I saw in a paper: $$|\bar{\rho}\rangle\rangle=|\rho\rangle\rangle-|\hat{I}\rangle\rangle / 2^{n / 2}$$ for the $$4^n$$-dimensional vector representing the traceless part of $$\rho$$. https://arxiv.org/abs/2308.15648v1

For example, $$n=1$$, $$|\rho\rangle\rangle = \begin{pmatrix} a \\ b \\ c \\ d \end{pmatrix},$$ $$a+d=1$$. $$$$|\hat{I}\rangle\rangle = \frac{1}{\sqrt{2}} \begin{pmatrix} 1 \\ 0 \\ 0 \\ 1 \end{pmatrix},$$$$ $$$$|\bar{\rho}\rangle\rangle = \begin{pmatrix} a - \frac{1}{\sqrt{2}} \\ b \\ c \\ d - \frac{1}{\sqrt{2}} \end{pmatrix},$$$$ $$tr(\bar{\rho})=a+d-\frac{2}{\sqrt{2}}\ne0$$.

Here, why not $$|\bar{\rho}\rangle\rangle=|\rho\rangle\rangle-|\hat{I}\rangle\rangle / 2^{n}$$?

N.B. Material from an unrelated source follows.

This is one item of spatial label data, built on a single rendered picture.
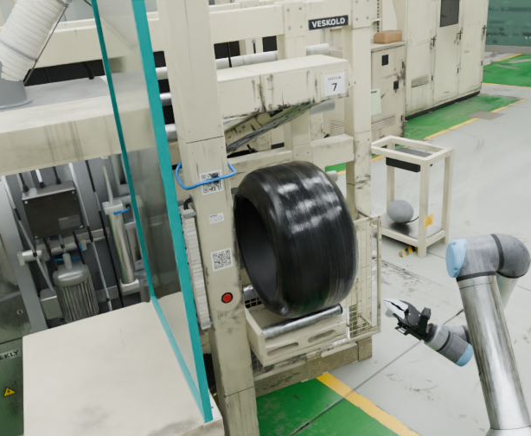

• I’m voting to close this question because it is easy to solve if the asker is more careful Oct 23, 2023 at 13:08

You've not been careful enough with the factors of $$2^{n/2}$$. There are two of them: one in making $$\hat I$$ instead of $$I$$ and another when subtracting $$|\hat I\rangle\rangle$$. In other words, your $$|\bar\rho\rangle\rangle$$ is incorrect and the terms really are $$a-\frac12$$ etc. as you expect.
• I see, there are two factors $2^{n/2}$, omg, thank you Oct 23, 2023 at 13:04
It is right, be careful! $$n=1$$, $$|\rho\rangle\rangle = \begin{pmatrix} a \\ b \\ c \\ d \end{pmatrix},$$ $$a+d=1$$. $$$$|\hat{I}\rangle\rangle = \frac{1}{\sqrt{2}} \begin{pmatrix} 1 \\ 0 \\ 0 \\ 1 \end{pmatrix},$$$$ $$$$|\bar{\rho}\rangle\rangle = \begin{pmatrix} a - \frac{1}{2} \\ b \\ c \\ d - \frac{1}{2} \end{pmatrix},$$$$ $$tr(\bar{\rho})=a+d-1=0$$.